## Problem requirements
For the material that follows, return exactly the lines from the one with "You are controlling" through the one with "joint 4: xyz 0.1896", both ends included.

..............................

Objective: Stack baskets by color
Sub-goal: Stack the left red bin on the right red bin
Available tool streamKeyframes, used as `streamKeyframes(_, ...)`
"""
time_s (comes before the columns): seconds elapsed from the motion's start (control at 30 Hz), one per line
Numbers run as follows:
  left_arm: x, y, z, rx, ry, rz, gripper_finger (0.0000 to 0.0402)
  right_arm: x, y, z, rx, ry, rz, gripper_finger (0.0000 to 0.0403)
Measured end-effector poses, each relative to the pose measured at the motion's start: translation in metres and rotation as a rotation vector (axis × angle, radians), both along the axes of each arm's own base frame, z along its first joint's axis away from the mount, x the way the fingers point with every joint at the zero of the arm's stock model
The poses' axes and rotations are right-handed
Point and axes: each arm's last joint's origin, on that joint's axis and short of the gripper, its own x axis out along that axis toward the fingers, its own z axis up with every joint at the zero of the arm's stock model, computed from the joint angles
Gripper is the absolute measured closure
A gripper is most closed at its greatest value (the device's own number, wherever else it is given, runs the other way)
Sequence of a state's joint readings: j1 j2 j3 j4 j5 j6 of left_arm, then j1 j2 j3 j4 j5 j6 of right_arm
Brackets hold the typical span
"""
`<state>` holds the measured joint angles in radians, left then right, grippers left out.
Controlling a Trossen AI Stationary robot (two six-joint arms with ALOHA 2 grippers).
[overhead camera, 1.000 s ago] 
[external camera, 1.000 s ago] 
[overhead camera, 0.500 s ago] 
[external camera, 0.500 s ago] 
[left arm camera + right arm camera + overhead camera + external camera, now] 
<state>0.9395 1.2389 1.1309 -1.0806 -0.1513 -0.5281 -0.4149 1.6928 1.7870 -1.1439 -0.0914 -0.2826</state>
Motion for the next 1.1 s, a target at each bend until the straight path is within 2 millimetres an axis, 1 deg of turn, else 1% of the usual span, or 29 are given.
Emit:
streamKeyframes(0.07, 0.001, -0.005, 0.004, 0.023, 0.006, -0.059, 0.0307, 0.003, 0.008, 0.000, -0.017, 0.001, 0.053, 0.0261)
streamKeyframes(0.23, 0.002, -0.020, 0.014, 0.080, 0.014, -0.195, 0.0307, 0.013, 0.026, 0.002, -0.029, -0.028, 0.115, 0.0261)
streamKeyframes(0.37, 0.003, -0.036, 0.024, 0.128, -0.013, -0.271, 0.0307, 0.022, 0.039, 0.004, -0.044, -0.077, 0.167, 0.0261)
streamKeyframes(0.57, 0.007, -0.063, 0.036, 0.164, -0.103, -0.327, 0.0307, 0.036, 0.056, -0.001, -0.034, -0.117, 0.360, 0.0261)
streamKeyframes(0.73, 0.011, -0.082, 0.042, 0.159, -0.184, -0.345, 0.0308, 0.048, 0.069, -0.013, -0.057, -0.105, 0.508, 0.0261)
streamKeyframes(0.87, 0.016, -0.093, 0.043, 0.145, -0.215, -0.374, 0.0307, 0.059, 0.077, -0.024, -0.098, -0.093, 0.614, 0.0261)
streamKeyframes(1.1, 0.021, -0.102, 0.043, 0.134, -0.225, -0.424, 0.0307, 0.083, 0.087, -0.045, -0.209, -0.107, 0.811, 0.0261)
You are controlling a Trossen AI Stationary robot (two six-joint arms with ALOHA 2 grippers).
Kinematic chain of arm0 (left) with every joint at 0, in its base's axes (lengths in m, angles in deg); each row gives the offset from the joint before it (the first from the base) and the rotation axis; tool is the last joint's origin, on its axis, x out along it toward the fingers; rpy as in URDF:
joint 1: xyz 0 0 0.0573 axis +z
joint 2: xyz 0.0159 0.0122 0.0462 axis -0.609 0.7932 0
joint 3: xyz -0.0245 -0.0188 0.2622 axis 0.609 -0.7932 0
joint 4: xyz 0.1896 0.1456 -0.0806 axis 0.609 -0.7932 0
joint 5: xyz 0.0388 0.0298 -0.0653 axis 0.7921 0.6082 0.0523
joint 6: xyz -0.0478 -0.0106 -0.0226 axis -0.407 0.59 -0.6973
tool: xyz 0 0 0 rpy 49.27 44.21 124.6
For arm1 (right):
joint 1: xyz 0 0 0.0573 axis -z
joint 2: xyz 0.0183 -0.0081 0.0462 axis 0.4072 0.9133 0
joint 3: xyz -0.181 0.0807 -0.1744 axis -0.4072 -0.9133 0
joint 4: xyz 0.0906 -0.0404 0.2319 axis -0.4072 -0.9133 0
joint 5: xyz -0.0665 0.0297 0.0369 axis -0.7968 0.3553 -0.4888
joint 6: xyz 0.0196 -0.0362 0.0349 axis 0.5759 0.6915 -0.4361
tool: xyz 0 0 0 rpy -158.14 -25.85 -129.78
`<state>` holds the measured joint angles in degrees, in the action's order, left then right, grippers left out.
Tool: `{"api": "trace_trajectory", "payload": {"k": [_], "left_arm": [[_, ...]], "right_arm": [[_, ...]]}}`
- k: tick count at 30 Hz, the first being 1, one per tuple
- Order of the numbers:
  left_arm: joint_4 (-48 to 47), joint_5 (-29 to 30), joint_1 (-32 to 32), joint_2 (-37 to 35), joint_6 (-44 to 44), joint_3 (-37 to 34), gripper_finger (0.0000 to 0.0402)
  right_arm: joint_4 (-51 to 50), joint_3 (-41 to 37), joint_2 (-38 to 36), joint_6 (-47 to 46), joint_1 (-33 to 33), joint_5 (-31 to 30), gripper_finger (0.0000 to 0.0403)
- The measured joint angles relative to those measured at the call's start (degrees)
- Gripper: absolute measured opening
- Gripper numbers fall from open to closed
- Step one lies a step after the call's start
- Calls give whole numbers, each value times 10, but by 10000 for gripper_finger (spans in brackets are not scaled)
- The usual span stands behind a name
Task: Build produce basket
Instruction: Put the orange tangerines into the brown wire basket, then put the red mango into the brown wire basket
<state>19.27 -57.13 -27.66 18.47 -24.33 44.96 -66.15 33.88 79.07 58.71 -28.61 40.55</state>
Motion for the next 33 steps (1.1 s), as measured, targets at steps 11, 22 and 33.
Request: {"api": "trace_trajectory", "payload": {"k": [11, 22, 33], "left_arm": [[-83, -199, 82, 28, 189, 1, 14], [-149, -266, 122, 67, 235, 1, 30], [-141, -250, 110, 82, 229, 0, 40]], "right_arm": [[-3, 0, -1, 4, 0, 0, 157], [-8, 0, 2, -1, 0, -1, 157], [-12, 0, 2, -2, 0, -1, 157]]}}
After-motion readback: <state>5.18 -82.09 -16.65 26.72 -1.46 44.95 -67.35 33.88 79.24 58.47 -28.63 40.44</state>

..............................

## Answer to this exercise
You are controlling a Trossen AI Stationary robot (two six-joint arms with ALOHA 2 grippers).
Kinematic chain of arm0 (left) with every joint at 0, in its base's axes (lengths in m, angles in deg); each row gives the offset from the joint before it (the first from the base) and the rotation axis; tool is the last joint's origin, on its axis, x out along it toward the fingers; rpy as in URDF:
joint 1: xyz 0 0 0.0573 axis +z
joint 2: xyz 0.0159 0.0122 0.0462 axis -0.609 0.7932 0
joint 3: xyz -0.0245 -0.0188 0.2622 axis 0.609 -0.7932 0
joint 4: xyz 0.1896 0.1456 -0.0806 axis 0.609 -0.7932 0

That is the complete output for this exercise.